TASK PROMPT –
Track down every line below that holds "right" and copy it.

AVAILABLE DATA –
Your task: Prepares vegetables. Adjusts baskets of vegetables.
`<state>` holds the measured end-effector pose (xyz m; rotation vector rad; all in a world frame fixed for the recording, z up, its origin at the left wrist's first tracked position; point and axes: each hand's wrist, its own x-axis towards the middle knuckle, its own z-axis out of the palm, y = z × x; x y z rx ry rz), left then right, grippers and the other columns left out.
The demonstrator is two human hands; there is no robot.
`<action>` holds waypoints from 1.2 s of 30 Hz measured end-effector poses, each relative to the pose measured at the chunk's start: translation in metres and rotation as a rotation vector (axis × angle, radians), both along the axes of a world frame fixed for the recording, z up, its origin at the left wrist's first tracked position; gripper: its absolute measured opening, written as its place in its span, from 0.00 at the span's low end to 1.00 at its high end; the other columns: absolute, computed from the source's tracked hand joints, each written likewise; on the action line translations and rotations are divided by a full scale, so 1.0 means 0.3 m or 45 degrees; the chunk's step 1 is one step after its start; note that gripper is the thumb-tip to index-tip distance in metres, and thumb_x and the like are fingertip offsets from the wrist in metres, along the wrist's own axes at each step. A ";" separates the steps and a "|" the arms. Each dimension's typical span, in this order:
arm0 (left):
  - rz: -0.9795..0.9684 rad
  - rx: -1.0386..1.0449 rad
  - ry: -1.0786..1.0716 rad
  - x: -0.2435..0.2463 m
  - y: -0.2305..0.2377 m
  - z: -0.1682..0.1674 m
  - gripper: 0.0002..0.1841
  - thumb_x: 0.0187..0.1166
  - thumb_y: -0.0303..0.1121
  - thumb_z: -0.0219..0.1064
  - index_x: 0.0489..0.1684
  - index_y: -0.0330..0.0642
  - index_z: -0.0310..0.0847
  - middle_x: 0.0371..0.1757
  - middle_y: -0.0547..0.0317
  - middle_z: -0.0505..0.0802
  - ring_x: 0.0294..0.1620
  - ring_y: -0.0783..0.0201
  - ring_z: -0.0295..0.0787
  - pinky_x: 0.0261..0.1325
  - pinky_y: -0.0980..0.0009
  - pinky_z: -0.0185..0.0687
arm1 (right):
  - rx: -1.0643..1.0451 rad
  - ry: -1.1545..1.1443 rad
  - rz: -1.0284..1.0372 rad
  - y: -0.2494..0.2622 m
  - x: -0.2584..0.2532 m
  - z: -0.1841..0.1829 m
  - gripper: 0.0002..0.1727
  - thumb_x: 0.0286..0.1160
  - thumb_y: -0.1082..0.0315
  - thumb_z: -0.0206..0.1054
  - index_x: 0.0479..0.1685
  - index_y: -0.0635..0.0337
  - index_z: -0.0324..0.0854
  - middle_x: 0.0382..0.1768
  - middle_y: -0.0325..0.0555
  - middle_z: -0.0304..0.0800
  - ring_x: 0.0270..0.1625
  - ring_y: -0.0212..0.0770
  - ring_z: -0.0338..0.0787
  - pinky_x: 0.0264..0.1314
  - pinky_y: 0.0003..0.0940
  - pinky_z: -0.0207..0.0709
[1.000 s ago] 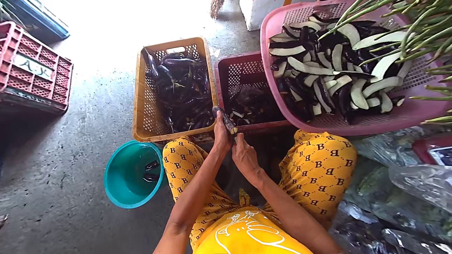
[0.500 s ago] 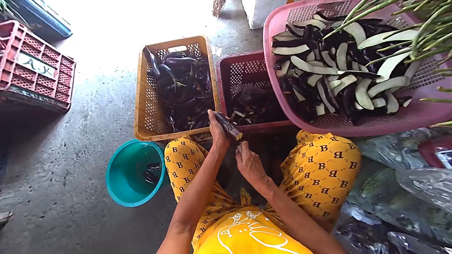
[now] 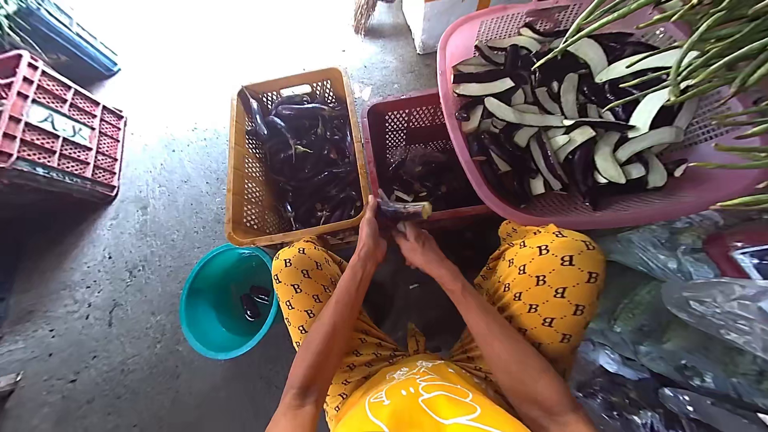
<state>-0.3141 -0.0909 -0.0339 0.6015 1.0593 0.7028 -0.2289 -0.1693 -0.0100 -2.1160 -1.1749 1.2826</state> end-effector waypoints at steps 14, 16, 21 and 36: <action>0.077 0.155 -0.235 0.016 -0.030 -0.040 0.14 0.93 0.37 0.53 0.60 0.38 0.79 0.45 0.57 0.92 0.44 0.68 0.90 0.52 0.70 0.87 | 0.210 0.078 -0.072 0.027 0.053 -0.061 0.25 0.95 0.58 0.53 0.75 0.71 0.67 0.44 0.64 0.85 0.39 0.53 0.88 0.52 0.49 0.82; 0.122 0.159 -0.216 0.026 -0.049 -0.059 0.14 0.93 0.36 0.53 0.64 0.37 0.77 0.49 0.56 0.89 0.48 0.67 0.87 0.56 0.69 0.84 | 0.190 0.129 -0.078 0.034 0.049 -0.082 0.26 0.95 0.57 0.53 0.78 0.71 0.66 0.48 0.66 0.87 0.43 0.55 0.89 0.55 0.50 0.82; -0.033 0.096 -0.266 0.018 -0.018 -0.027 0.31 0.94 0.56 0.38 0.70 0.38 0.76 0.53 0.55 0.91 0.51 0.65 0.89 0.58 0.66 0.86 | 0.324 0.162 -0.324 0.024 0.070 -0.113 0.32 0.80 0.43 0.69 0.57 0.70 0.84 0.38 0.59 0.88 0.35 0.48 0.86 0.47 0.50 0.81; 0.005 -0.125 -0.408 0.032 -0.039 0.004 0.29 0.95 0.53 0.36 0.61 0.42 0.79 0.46 0.53 0.94 0.47 0.61 0.93 0.50 0.66 0.89 | 0.401 -0.247 -0.207 -0.016 0.003 -0.121 0.41 0.77 0.34 0.64 0.46 0.74 0.87 0.35 0.66 0.91 0.45 0.64 0.92 0.52 0.63 0.79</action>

WRITTEN RESPONSE –
`<state>` holds the measured end-effector pose (xyz m; rotation vector rad; all in a world frame fixed for the recording, z up, its origin at the left wrist's first tracked position; point and axes: each hand's wrist, its own x-axis towards the middle knuckle, its own z-axis out of the palm, y = z × x; x y z rx ry rz), left then right, grippers and the other columns left out.
arm1 (right):

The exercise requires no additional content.